→ Requirement: Where the word "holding" appears in a line below, copy the whole line.

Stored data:
□ □ □

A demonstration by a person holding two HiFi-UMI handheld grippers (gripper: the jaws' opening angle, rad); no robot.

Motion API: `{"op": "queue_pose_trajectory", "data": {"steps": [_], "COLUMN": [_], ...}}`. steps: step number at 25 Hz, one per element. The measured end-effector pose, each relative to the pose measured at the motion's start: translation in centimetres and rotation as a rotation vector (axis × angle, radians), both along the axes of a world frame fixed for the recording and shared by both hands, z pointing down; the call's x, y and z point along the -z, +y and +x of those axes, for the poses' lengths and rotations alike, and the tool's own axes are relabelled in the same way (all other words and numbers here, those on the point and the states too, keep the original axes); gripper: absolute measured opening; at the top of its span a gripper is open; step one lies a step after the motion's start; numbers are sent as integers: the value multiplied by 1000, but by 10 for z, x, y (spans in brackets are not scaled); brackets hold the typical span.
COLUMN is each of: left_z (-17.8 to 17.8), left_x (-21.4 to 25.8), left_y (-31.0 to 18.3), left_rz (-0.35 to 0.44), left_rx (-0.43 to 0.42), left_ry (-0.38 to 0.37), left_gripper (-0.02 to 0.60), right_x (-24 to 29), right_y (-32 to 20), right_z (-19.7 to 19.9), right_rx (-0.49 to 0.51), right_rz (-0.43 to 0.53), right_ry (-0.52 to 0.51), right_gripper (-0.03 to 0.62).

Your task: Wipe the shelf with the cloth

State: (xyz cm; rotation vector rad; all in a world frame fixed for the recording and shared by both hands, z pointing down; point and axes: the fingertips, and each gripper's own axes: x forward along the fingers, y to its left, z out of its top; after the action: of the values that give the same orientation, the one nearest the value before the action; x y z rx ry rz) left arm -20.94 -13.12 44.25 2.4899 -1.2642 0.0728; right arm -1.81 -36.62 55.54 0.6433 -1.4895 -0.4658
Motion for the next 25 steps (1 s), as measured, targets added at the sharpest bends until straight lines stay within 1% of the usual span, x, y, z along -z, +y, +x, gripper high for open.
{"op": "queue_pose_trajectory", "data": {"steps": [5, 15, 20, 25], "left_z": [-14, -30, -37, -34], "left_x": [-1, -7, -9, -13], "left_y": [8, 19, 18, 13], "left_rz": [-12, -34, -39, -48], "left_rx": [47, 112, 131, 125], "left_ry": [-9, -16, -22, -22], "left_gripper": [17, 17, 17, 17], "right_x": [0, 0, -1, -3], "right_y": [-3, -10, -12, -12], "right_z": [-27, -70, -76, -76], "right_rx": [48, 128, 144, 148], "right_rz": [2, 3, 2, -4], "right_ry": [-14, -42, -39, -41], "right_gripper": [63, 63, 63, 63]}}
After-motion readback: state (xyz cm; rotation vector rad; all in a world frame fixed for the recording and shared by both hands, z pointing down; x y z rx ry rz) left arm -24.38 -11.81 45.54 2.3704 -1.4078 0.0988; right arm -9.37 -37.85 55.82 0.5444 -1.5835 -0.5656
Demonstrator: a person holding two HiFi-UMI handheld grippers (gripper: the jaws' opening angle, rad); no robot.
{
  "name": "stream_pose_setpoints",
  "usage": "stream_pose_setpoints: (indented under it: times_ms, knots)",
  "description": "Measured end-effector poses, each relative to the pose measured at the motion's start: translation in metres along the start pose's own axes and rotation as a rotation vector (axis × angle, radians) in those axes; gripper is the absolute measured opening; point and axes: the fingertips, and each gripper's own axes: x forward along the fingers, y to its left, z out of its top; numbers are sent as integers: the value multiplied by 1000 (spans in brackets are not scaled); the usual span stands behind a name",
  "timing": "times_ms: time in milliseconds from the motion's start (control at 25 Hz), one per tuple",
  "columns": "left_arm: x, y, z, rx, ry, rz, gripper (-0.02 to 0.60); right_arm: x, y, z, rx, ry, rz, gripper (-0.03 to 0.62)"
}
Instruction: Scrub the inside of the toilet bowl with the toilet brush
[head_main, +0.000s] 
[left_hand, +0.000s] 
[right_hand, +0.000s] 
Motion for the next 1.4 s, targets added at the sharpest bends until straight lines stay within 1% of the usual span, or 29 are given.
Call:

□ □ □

→ Completed task:
A demonstration by a person holding two HiFi-UMI handheld grippers (gripper: the jaws' opening angle, rad); no robot.
Demonstrator: a person holding two HiFi-UMI handheld grippers (gripper: the jaws' opening angle, rad); no robot.

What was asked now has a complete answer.